2008 Safety Week Wrap

So that was safety week on the Wood Whisperer Network. Hope you got something out of it!

It seems from reading around, it is the same mistakes being made over and over and over…..and over and ov… (alright, enough)

What is it, that it takes a personal experience before we often will start doing the right thing? Advocates of pushsticks are often those who copped a massive kickback, machinery guards by those who have been cut, electrical safety by those who have been stung, material handling by those who can no longer lift without pain and so on. The whole OHS movement (if I can call it that) is constantly berated for being too pedantic, for making things too hard, for being too over zealous. It doesn’t do itself any favours because that is true to a certain extent, but the principle behind it is harnessing the collective wisdom to prevent injury before it occurs.

What I was talking about in the first video at the start of the week touched on this topic. Sure, safety devices are wonderful things, but they have to work for, and with the individual. If they make the job harder, less safe, are too cumbersome etc, then they will be abandoned. I don’t want myself or others to not use safety equipment, I want safety equipment to be designed to work with the activity, rather than hinder it.

Safety glasses and ear defenders are not too bad in their design and implementation, but dust masks are still poor. Perhaps the concept is too hard, or the thinking is “if you need it, you’ll put up with the poor design”. They are generally not comfortable (especially in hot weather), there are straps everywhere and more often than not it becomes a fight on the face between the mask, the glasses and the hearing protection.

There are ways to alleviate the situation…somewhat.
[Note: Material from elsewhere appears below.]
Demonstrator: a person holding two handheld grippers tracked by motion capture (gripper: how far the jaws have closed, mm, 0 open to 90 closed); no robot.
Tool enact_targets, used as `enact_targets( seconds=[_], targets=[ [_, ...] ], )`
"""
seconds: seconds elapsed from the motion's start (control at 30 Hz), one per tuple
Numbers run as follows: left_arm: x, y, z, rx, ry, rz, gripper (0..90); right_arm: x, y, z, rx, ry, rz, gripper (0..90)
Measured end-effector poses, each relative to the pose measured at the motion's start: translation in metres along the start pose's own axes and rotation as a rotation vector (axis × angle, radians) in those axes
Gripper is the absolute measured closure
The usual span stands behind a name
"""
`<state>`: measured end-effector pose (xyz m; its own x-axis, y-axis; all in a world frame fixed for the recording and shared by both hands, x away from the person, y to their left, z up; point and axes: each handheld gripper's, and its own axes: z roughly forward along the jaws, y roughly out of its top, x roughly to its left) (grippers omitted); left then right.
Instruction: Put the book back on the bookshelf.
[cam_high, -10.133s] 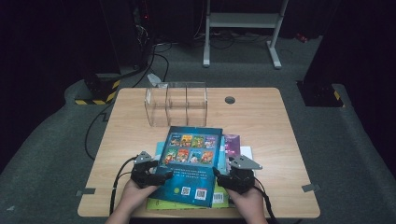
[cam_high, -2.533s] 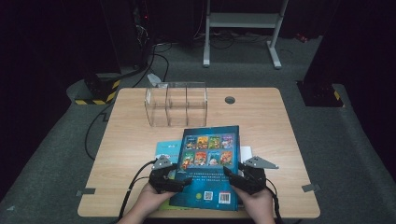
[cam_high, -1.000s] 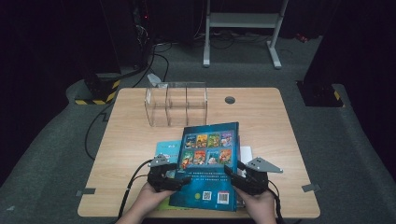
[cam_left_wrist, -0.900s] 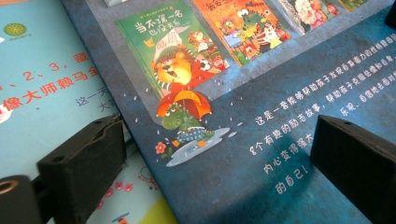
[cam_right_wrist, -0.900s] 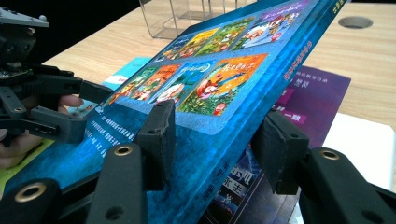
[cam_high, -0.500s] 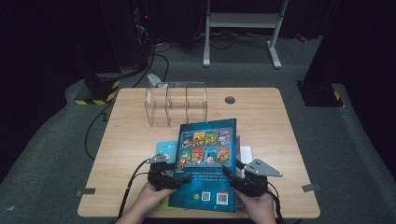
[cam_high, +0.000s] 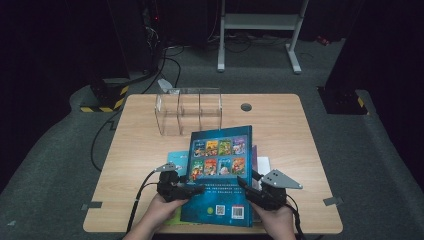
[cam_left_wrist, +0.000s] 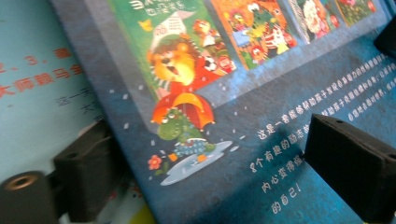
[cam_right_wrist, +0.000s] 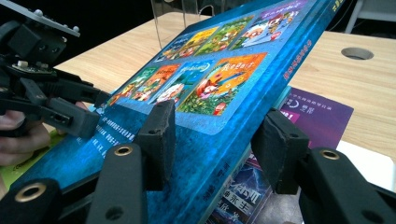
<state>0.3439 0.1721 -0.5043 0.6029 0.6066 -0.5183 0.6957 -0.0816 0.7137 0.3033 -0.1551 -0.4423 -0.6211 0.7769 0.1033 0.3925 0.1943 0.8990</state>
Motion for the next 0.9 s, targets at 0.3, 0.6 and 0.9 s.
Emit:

Dust collection on the machine and dust filtering the workshop air all decrease the hazard posed.

Air cleaners such as this from Carbatec for around $370 are worth considering

To quote from their site “Once you’ve finished cutting and sanding operations and have turned off your dust extractor and protective mask, you might think you’ve been sufficiently safety conscious about protection from dust inhalation. However when you see a ray of sunlight come through window you can see that that a lot dust remains suspended in the air.” I know for a fact the same is true in my workshop, and by the end of a good day’s woodworking, my lungs are not so contented. So this is part of my workshop poor practice that I want to address.

So what else is there that suffers from the same “either the safety solution is perfect or I won’t use it at all” mentality? I’ll leave that to you to think about for your own workshop. What guards do you leave off, what safety gear do you not wear, what safety aids do you ignore because of the extra time, and hassle it is to include them? Give some thought to why this is so. If it is because they make the job harder, even increase the risk? Then don’t abandon the concept – find a better device! If your saw guard annoys the hell out of you, find a different design, if your safety specs make it harder to see what you are doing, get some new ones.

Don’t become a safety zealot only once you’ve suffered an injury. There are enough of them already (and good on them for raising people’s awareness), but let’s not continue recruiting to their ranks. Safety is much better as a preventative, than it is as at preventing a re-occurrence!

Work smart, work safe.

Safety Devices

This is a topic I wanted to cover as part of the Safety Week 08 as a video, but I don’t have a good enough range of devices yet to really do the topic justice. So I’ll write a bit about it instead!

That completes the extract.